> PROBLEM TO SOLVE:
Copy every line of the data exactly, leaving nothing out.

####################

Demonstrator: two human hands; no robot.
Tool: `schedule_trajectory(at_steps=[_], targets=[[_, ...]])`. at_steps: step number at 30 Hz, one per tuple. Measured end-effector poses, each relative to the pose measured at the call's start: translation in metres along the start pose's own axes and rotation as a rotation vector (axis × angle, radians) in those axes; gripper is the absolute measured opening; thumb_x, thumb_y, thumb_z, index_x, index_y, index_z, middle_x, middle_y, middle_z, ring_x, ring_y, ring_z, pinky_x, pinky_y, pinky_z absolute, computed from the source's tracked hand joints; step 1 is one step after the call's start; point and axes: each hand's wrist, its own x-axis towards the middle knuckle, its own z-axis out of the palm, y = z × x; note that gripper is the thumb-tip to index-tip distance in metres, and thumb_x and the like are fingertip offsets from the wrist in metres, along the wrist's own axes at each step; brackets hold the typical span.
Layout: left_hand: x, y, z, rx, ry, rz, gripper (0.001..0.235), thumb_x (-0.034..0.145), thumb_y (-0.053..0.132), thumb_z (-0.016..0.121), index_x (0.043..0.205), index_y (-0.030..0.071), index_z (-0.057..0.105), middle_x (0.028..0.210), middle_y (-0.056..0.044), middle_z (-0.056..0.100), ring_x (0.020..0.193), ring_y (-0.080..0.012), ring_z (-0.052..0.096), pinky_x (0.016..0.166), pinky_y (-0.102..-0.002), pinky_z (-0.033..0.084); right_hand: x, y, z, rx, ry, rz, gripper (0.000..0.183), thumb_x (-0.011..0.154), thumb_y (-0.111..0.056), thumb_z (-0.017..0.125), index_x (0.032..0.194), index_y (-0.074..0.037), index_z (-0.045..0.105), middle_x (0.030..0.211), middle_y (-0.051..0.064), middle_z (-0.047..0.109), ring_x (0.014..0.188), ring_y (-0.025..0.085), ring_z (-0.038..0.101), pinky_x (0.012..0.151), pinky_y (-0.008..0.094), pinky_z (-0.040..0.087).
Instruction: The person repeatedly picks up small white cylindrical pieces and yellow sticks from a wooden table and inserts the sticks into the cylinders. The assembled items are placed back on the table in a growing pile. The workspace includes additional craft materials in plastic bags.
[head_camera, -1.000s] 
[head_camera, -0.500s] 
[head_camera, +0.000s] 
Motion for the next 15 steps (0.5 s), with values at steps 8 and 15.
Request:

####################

> COMPLETED EXERCISE:
Demonstrator: two human hands; no robot.
Tool: `schedule_trajectory(at_steps=[_], targets=[[_, ...]])`. at_steps: step number at 30 Hz, one per tuple. Measured end-effector poses, each relative to the pose measured at the call's start: translation in metres along the start pose's own axes and rotation as a rotation vector (axis × angle, radians) in those axes; gripper is the absolute measured opening; thumb_x, thumb_y, thumb_z, index_x, index_y, index_z, middle_x, middle_y, middle_z, ring_x, ring_y, ring_z, pinky_x, pinky_y, pinky_z absolute, computed from the source's tracked hand joints; step 1 is one step after the call's start; point and axes: each hand's wrist, its own x-axis towards the middle knuckle, its own z-axis out of the palm, y = z × x; note that gripper is the thumb-tip to index-tip distance in metres, and thumb_x and the like are fingertip offsets from the wrist in metres, along the wrist's own axes at each step; brackets hold the typical span.
Layout: left_hand: x, y, z, rx, ry, rz, gripper (0.001..0.235), thumb_x (-0.034..0.145), thumb_y (-0.053..0.132), thumb_z (-0.016..0.121), index_x (0.043..0.205), index_y (-0.030..0.071), index_z (-0.057..0.105), middle_x (0.028..0.210), middle_y (-0.056..0.044), middle_z (-0.056..0.100), ring_x (0.020..0.193), ring_y (-0.080..0.012), ring_z (-0.052..0.096), pinky_x (0.016..0.166), pinky_y (-0.102..-0.002), pinky_z (-0.033..0.084); right_hand: x, y, z, rx, ry, rz, gripper (0.000..0.183), thumb_x (-0.011..0.154), thumb_y (-0.111..0.056), thumb_z (-0.017..0.125), index_x (0.032..0.194), index_y (-0.074..0.037), index_z (-0.045..0.105), middle_x (0.030..0.211), middle_y (-0.051..0.064), middle_z (-0.047..0.109), ring_x (0.014..0.188), ring_y (-0.025..0.085), ring_z (-0.038..0.101), pinky_x (0.012..0.151), pinky_y (-0.008..0.094), pinky_z (-0.040..0.087).
Instruction: The person repeatedly picks up small white cylindrical pieces and yellow sticks from a wooden table and inserts the sticks into the cylinders. The assembled items are placed back on the table in a growing pile. The workspace includes additional craft materials in plastic bags.
[head_camera, -1.000s] 
[head_camera, -0.500s] 
[head_camera, +0.000s] 
Motion for the next 15 steps (0.5 s), with values at steps 8 and 15.
Request:

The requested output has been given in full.